The DOJ directed the NBI to determine if the two prosecutors “committed misfeasance, malfeasance or non-feasance or other violations of law in the dismissal of complaint.”
In the controversial resolution, the prosecutors junked the drug charges against Lim, Espinosa, convicted drug lord Peter Co, Marcelo Adorco, Max Miro, Lovely Impal, Ruel Malindagan, Jun Pepito and several others known only by their aliases.
The prosecutors said the police relied on the testimony of Adorco, which was inconsistent based on his three affidavits. They said the police failed to submit additional evidence to corroborate or support the claims of Adorco.
Aguirre earlier said the dismissal of the case should be a wakeup call for police officers to submit complete evidence before filing a complaint with the prosecutors.
Meanwhile, the Philippine Drug Enforcement Agency (PDEA) said the 3,000 barangays previously cleared of illegal drugs have been reverted back to drug-affected status.

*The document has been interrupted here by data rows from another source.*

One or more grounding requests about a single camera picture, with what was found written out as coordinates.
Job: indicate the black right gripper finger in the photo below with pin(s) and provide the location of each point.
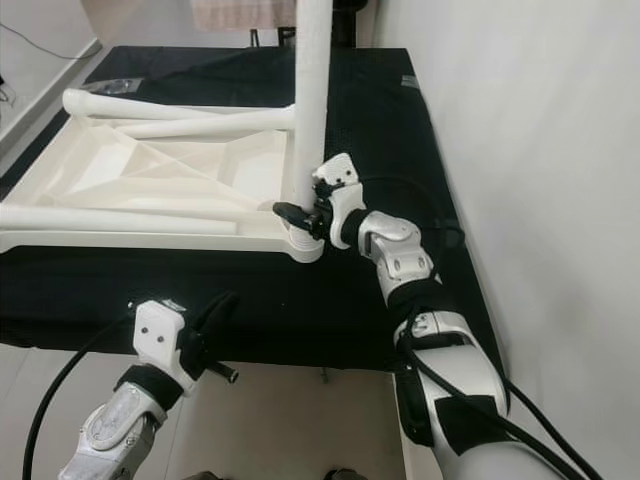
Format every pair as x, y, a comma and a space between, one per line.
292, 215

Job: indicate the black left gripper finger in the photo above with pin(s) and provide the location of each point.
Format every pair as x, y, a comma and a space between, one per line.
215, 315

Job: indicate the white plastic table top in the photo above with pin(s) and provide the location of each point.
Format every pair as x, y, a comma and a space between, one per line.
200, 165

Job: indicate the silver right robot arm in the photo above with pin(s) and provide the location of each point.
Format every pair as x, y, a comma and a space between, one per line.
400, 255

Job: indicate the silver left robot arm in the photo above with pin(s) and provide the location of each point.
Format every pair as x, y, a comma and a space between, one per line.
110, 435

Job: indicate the black tablecloth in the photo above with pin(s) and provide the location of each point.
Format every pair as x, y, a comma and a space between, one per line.
80, 300

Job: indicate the grey tape piece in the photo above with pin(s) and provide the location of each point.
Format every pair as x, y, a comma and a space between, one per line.
408, 81

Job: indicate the black stool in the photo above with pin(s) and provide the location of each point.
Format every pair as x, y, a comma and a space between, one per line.
348, 20

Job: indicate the beige striped table cloth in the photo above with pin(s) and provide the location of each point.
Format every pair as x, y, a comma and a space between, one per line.
240, 12

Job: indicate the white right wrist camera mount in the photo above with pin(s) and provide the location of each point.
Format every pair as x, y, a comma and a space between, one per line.
345, 205

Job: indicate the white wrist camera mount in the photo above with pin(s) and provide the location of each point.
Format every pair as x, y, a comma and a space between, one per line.
158, 335
345, 205

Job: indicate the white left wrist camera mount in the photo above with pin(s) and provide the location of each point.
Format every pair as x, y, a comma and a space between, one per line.
158, 335

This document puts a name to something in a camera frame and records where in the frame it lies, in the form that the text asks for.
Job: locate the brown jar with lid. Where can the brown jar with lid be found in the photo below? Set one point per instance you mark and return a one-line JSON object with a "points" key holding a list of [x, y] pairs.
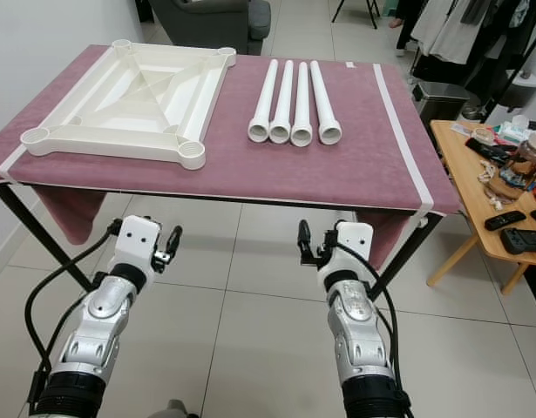
{"points": [[531, 157]]}

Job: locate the pale tissue pack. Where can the pale tissue pack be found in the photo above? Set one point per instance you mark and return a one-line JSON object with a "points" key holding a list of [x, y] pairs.
{"points": [[514, 132]]}

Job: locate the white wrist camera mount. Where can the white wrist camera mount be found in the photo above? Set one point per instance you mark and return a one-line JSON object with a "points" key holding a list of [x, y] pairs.
{"points": [[141, 242], [355, 246]]}

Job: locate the white plastic children table top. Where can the white plastic children table top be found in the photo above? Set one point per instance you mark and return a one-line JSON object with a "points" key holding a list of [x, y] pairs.
{"points": [[128, 100]]}

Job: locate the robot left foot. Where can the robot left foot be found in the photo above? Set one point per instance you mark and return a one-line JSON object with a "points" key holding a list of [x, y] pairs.
{"points": [[180, 409]]}

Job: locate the black gadget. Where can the black gadget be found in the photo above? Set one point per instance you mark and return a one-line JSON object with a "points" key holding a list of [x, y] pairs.
{"points": [[485, 150]]}

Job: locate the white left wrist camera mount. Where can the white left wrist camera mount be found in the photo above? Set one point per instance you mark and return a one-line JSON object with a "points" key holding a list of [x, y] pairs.
{"points": [[141, 242]]}

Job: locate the dark grey armchair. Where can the dark grey armchair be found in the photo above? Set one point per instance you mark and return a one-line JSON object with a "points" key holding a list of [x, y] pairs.
{"points": [[206, 22]]}

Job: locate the black metal table frame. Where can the black metal table frame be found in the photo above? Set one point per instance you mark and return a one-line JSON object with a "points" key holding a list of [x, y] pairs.
{"points": [[41, 237]]}

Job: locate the light wooden side table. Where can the light wooden side table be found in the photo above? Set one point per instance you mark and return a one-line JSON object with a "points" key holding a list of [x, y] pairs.
{"points": [[464, 183]]}

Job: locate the silver black trash bin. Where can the silver black trash bin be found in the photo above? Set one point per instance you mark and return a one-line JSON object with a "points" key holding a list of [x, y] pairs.
{"points": [[440, 97]]}

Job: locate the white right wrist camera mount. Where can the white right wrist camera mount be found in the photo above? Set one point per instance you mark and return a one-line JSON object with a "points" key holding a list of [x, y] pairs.
{"points": [[355, 246]]}

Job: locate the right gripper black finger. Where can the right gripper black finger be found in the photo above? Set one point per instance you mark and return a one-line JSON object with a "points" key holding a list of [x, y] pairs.
{"points": [[304, 239]]}

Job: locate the wide black handheld device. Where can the wide black handheld device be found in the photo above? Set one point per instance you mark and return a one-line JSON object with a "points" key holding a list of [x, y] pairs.
{"points": [[525, 241]]}

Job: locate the clothes rack with garments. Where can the clothes rack with garments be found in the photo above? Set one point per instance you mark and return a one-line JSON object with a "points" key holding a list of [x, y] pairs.
{"points": [[451, 26]]}

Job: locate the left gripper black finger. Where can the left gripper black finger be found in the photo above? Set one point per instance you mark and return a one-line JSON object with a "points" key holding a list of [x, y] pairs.
{"points": [[176, 239]]}

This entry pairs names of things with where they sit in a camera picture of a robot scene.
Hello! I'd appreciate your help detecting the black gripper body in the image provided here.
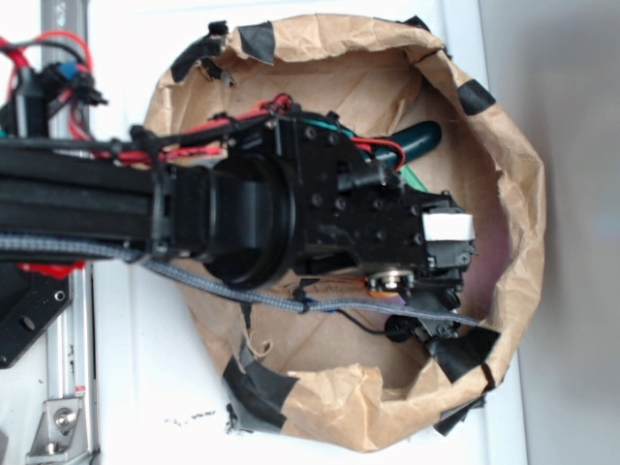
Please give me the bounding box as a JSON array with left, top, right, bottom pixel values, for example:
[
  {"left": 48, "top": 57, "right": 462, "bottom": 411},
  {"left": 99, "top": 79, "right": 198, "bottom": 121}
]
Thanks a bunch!
[{"left": 276, "top": 111, "right": 476, "bottom": 310}]

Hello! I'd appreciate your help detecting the yellow rubber duck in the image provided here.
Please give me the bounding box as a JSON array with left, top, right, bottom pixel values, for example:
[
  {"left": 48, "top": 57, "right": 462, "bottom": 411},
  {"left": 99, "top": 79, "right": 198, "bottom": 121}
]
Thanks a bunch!
[{"left": 366, "top": 276, "right": 400, "bottom": 298}]

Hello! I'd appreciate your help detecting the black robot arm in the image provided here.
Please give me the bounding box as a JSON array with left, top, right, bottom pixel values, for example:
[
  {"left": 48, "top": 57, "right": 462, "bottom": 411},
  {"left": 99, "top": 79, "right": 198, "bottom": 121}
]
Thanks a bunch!
[{"left": 1, "top": 110, "right": 476, "bottom": 298}]

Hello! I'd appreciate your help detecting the green rectangular block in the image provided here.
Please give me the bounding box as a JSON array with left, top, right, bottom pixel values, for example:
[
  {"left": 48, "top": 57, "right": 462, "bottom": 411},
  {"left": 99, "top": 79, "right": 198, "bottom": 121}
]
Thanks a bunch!
[{"left": 400, "top": 165, "right": 428, "bottom": 193}]

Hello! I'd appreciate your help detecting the dark green cucumber toy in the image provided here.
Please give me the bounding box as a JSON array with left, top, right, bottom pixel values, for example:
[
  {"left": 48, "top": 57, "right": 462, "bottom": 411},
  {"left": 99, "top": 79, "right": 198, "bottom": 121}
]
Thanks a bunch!
[{"left": 374, "top": 120, "right": 442, "bottom": 166}]

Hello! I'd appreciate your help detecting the brown paper bag basin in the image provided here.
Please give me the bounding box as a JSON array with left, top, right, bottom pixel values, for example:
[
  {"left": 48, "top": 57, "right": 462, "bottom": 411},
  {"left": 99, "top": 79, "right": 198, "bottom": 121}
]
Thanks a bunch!
[{"left": 145, "top": 14, "right": 546, "bottom": 452}]

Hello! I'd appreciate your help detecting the red wire bundle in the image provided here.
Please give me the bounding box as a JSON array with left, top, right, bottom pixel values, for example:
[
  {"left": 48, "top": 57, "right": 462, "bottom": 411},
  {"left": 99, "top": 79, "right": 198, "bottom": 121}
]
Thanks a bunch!
[{"left": 0, "top": 29, "right": 408, "bottom": 171}]

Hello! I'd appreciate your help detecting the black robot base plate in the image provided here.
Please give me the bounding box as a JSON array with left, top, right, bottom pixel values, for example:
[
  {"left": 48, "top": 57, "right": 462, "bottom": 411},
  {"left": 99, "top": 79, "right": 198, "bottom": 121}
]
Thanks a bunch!
[{"left": 0, "top": 263, "right": 73, "bottom": 369}]

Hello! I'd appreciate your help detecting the aluminium extrusion rail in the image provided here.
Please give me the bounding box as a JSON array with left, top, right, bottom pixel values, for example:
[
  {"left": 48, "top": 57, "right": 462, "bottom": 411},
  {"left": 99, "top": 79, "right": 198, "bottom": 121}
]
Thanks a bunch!
[{"left": 40, "top": 0, "right": 100, "bottom": 465}]

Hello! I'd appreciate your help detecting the grey braided cable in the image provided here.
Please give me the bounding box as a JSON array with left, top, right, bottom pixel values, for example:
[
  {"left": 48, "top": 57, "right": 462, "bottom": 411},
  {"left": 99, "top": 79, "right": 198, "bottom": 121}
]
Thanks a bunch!
[{"left": 0, "top": 232, "right": 481, "bottom": 326}]

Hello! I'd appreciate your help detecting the metal corner bracket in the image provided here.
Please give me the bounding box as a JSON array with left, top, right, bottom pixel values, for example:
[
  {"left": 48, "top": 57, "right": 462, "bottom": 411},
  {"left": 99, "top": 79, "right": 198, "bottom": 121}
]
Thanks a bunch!
[{"left": 25, "top": 397, "right": 88, "bottom": 464}]

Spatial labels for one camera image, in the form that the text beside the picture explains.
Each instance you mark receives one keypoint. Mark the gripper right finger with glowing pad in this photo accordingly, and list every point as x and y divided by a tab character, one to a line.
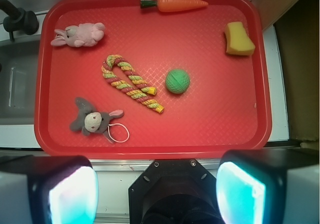
269	186

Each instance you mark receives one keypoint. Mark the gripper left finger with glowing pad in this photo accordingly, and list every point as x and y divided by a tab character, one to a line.
47	190

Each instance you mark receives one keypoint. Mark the grey plush bunny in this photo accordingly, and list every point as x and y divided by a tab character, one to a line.
90	121

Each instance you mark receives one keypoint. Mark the pink plush bunny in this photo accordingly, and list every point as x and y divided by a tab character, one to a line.
82	35

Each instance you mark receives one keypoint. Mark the grey sink basin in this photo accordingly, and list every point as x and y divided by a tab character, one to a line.
18	75

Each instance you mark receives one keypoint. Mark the red plastic tray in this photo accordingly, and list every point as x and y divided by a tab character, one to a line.
227	105

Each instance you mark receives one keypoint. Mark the green textured ball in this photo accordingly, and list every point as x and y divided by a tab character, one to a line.
177	81

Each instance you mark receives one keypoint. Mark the yellow sponge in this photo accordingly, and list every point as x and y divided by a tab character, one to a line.
238	41

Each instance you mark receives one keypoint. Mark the black sink faucet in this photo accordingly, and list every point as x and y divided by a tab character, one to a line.
18	19

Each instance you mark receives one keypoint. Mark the orange plastic carrot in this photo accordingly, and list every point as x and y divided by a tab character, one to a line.
169	6

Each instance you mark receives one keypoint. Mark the twisted rope candy cane toy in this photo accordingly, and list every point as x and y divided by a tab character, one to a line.
137	88

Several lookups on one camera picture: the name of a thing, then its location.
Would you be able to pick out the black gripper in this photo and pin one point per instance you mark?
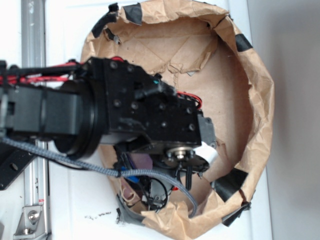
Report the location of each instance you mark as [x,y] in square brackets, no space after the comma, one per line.
[143,114]

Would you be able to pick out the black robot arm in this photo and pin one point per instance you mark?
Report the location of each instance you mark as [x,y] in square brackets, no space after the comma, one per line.
[57,104]

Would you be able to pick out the brown paper bag bin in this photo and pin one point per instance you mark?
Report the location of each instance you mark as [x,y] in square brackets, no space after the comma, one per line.
[197,48]

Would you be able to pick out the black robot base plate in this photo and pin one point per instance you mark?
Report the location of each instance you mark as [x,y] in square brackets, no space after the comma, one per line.
[13,162]

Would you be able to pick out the aluminium extrusion rail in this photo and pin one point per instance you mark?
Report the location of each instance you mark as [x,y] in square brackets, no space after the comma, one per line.
[33,54]

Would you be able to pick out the metal corner bracket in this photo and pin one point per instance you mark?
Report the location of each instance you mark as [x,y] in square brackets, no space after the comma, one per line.
[31,224]

PDEA director general Aaron Aquino said a revalidation on barangay drug-clearing operations showed that more than half of the 5,000 cleared barangays are again affected by illegal drugs.
Aquino said this is a “major problem” for the administration’s campaign to establish a drug-free Philippines by 2022 or before Duterte steps down from office.
He said this could be a setback as the administration originally wanted to clear 7,000 barangays, or an average of 617 per month, this year.
Aquino said they need to regain the 3,000 barangays.
The 7,000 barangays targeted for clearance were set on the baseline on the 24,000 drug-affected barangays, or 52 percent of the total number of villages in the country, as of December 2017.
Drug affectation ranges from slightly affected to seriously affected, depending on the illegal drug activities in the barangay.